**Activity**: Whenever a line of the records below contains the word "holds", copy that line.

**Provided data**:
──────────────────────────────

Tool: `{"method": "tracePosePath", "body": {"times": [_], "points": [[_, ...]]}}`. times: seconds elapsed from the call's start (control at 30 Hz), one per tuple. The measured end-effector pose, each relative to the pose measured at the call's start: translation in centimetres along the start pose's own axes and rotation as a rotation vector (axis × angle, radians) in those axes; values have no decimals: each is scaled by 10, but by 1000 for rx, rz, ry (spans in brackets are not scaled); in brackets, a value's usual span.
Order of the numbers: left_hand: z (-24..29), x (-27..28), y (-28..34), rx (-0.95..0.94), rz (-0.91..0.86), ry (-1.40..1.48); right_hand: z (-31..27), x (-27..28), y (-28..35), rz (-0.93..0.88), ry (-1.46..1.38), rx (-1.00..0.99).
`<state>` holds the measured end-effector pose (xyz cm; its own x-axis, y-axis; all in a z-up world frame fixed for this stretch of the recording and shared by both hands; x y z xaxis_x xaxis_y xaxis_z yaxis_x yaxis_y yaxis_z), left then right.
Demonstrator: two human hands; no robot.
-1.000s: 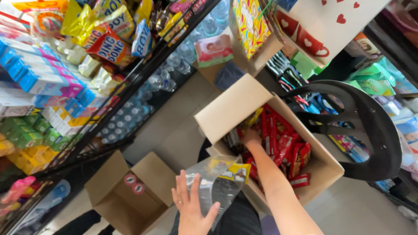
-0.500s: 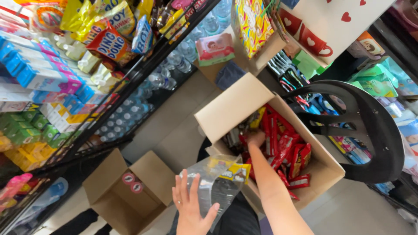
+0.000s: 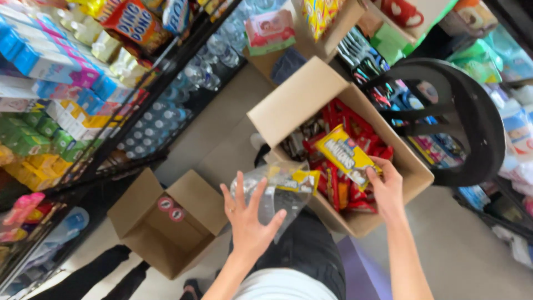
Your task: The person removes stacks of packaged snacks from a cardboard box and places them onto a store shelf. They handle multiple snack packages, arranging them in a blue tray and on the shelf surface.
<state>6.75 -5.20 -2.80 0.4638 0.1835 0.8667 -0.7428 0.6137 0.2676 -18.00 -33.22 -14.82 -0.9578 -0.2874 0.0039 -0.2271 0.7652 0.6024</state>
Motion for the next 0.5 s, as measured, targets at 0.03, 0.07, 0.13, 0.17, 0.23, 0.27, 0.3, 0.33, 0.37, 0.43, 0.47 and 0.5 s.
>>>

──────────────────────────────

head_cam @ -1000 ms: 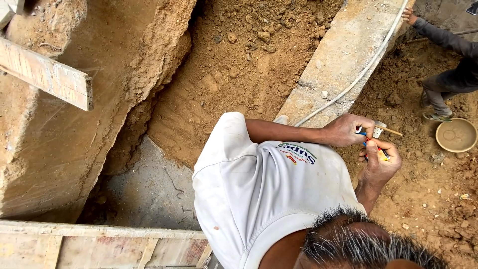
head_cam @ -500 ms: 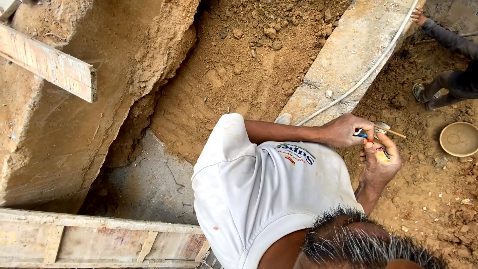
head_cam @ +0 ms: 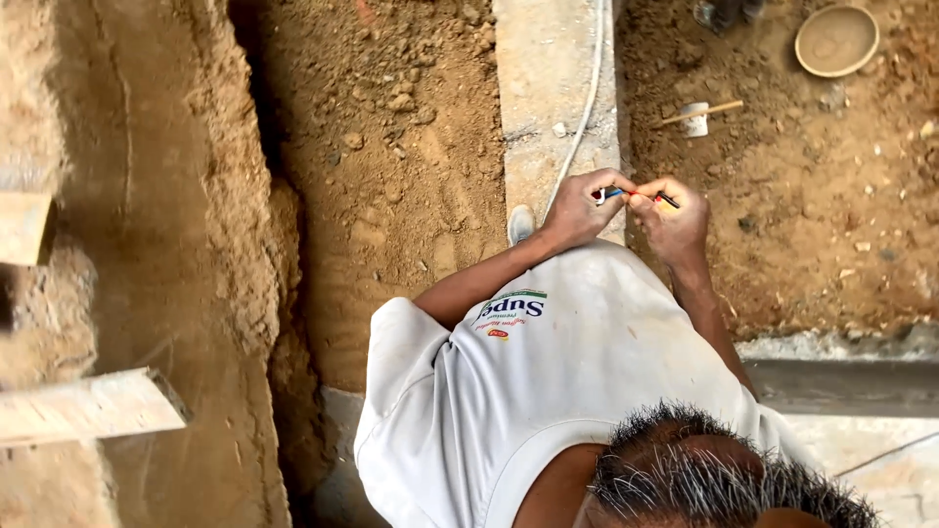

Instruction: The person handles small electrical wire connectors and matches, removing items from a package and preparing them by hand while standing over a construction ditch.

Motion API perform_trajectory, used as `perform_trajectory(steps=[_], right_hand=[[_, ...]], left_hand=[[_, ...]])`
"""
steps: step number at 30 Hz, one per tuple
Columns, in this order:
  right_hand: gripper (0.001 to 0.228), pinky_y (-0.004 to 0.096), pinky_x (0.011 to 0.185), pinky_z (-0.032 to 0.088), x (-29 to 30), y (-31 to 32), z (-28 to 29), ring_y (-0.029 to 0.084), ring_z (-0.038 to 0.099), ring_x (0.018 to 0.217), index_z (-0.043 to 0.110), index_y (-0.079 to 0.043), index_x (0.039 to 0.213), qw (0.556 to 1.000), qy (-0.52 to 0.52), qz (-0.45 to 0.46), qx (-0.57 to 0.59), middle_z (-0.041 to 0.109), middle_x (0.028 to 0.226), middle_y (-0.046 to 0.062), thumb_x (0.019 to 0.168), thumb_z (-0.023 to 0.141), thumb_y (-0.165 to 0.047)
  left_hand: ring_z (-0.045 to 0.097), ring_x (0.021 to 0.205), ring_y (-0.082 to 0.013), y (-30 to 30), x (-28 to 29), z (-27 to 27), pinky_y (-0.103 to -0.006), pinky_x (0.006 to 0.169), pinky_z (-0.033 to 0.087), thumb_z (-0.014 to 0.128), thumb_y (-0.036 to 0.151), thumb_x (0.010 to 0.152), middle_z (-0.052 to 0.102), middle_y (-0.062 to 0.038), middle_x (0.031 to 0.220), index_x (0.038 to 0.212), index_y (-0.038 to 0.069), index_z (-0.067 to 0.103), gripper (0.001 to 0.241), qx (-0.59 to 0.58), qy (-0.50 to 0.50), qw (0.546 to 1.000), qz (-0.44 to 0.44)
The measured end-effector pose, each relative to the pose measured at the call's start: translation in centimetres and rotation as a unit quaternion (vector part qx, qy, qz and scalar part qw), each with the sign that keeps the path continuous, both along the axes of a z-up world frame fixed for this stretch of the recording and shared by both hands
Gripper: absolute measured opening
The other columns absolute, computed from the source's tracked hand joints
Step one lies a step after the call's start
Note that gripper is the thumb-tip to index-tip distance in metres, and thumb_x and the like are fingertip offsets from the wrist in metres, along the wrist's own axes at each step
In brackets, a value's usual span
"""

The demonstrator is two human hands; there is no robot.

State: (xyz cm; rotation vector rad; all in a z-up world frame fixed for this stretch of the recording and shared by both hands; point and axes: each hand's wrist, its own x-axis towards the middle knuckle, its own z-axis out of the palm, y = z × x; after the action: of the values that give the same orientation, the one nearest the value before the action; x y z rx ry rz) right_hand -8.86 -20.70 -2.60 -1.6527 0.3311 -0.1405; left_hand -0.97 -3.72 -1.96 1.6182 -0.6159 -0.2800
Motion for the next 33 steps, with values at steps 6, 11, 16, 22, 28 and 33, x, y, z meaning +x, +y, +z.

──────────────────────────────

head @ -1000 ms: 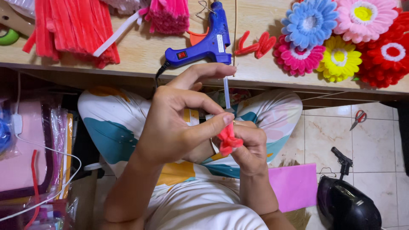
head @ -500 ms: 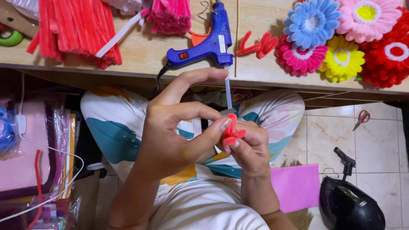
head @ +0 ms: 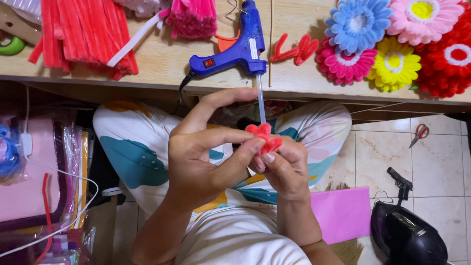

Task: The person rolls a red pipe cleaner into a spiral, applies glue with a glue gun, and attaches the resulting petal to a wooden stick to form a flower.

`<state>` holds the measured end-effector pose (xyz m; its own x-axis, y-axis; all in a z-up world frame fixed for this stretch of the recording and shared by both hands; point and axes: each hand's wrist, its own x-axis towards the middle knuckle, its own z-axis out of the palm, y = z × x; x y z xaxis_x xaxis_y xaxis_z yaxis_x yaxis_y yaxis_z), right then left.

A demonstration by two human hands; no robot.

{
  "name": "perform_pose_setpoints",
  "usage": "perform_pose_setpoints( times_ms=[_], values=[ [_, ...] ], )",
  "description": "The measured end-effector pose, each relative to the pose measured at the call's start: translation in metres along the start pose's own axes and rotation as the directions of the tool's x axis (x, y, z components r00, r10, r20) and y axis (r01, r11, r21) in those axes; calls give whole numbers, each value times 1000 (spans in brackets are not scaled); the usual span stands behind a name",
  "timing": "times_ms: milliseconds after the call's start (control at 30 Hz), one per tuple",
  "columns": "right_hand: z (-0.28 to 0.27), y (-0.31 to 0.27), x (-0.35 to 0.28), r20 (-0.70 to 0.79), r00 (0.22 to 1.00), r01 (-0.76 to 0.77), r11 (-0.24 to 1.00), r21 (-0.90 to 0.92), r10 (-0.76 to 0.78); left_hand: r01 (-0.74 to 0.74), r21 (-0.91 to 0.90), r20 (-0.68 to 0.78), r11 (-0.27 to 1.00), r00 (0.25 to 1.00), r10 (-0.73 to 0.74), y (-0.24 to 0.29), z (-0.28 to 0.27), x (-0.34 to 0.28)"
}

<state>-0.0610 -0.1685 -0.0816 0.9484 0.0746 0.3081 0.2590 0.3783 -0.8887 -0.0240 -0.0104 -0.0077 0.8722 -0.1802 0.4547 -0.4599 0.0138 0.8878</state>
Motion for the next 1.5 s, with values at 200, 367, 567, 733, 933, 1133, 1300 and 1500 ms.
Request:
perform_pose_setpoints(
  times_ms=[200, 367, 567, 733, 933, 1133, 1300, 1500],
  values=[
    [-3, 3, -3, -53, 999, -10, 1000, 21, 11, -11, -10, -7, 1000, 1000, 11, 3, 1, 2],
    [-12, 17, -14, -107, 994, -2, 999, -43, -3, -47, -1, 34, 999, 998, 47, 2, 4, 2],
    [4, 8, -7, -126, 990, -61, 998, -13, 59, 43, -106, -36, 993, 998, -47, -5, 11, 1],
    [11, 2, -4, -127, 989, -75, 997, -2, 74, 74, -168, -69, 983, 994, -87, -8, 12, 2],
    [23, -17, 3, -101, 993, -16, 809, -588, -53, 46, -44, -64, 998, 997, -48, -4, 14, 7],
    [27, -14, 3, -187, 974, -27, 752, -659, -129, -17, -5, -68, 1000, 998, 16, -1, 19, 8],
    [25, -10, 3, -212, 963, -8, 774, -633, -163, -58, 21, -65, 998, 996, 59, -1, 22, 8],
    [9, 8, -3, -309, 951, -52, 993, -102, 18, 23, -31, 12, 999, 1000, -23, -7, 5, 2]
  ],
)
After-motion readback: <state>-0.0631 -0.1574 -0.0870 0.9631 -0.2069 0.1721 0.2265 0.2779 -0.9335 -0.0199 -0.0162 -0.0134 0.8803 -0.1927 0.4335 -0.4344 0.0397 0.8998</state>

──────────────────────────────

**Answer space**:
`<state>` holds the measured end-effector pose (xyz cm; its own x-axis, y-axis; all in a z-up world frame fixed for this stretch of the recording and shared by both hands; x y z xaxis_x xaxis_y xaxis_z yaxis_x yaxis_y yaxis_z), left then right.
`<state>` holds the measured end-effector pose (xyz m; its own x-axis, y-axis; all in a z-up world frame fixed for this stretch of the recording and shared by both hands; point and axes: each hand's wrist, its own x-axis towards the middle knuckle, its own z-axis out of the palm, y = z × x; x y z xaxis_x xaxis_y xaxis_z yaxis_x yaxis_y yaxis_z), right then left.

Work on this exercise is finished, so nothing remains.